### Exercise:
Reproduce the full listing that appears beneath this instruction exactly.

### Information provided:
# # # # # # #

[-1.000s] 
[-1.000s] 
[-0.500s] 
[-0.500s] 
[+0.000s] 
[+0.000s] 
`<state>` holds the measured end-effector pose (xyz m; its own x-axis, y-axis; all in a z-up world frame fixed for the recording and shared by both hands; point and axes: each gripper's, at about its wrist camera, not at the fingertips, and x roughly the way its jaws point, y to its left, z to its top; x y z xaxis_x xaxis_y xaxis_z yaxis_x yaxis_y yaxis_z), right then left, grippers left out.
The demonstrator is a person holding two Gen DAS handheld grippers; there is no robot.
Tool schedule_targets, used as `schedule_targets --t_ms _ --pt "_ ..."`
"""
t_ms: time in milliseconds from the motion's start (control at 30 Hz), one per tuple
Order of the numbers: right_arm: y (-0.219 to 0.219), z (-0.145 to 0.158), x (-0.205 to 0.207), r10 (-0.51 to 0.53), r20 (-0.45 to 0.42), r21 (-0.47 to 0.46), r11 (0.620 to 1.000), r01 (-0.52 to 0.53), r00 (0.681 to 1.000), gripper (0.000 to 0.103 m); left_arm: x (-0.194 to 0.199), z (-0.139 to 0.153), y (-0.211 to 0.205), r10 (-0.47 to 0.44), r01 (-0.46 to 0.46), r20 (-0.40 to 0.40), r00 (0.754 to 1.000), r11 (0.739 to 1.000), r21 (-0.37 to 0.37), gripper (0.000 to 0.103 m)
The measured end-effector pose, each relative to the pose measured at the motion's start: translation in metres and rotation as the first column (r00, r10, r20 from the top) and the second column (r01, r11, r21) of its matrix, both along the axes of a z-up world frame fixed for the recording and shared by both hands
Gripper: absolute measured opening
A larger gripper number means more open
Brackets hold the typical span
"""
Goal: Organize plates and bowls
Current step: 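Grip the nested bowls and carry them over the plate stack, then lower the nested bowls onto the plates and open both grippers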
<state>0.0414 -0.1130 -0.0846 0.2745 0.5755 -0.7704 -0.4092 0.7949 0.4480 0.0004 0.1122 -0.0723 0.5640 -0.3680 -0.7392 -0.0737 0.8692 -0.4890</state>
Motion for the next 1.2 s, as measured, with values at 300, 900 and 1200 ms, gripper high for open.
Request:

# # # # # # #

### Exercise result:
[-1.000s] 
[-1.000s] 
[-0.500s] 
[-0.500s] 
[+0.000s] 
[+0.000s] 
`<state>` holds the measured end-effector pose (xyz m; its own x-axis, y-axis; all in a z-up world frame fixed for the recording and shared by both hands; point and axes: each gripper's, at about its wrist camera, not at the fingertips, and x roughly the way its jaws point, y to its left, z to its top; x y z xaxis_x xaxis_y xaxis_z yaxis_x yaxis_y yaxis_z), right then left, grippers left out.
The demonstrator is a person holding two Gen DAS handheld grippers; there is no robot.
Tool schedule_targets, used as `schedule_targets --t_ms _ --pt "_ ..."`
"""
t_ms: time in milliseconds from the motion's start (control at 30 Hz), one per tuple
Order of the numbers: right_arm: y (-0.219 to 0.219), z (-0.145 to 0.158), x (-0.205 to 0.207), r10 (-0.51 to 0.53), r20 (-0.45 to 0.42), r21 (-0.47 to 0.46), r11 (0.620 to 1.000), r01 (-0.52 to 0.53), r00 (0.681 to 1.000), gripper (0.000 to 0.103 m); left_arm: x (-0.194 to 0.199), z (-0.139 to 0.153), y (-0.211 to 0.205), r10 (-0.47 to 0.44), r01 (-0.46 to 0.46), r20 (-0.40 to 0.40), r00 (0.754 to 1.000), r11 (0.739 to 1.000), r21 (-0.37 to 0.37), gripper (0.000 to 0.103 m)
The measured end-effector pose, each relative to the pose measured at the motion's start: translation in metres and rotation as the first column (r00, r10, r20 from the top) and the second column (r01, r11, r21) of its matrix, both along the axes of a z-up world frame fixed for the recording and shared by both hands
Gripper: absolute measured opening
A larger gripper number means more open
Brackets hold the typical span
"""
Goal: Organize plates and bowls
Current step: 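Grip the nested bowls and carry them over the plate stack, then lower the nested bowls onto the plates and open both grippers
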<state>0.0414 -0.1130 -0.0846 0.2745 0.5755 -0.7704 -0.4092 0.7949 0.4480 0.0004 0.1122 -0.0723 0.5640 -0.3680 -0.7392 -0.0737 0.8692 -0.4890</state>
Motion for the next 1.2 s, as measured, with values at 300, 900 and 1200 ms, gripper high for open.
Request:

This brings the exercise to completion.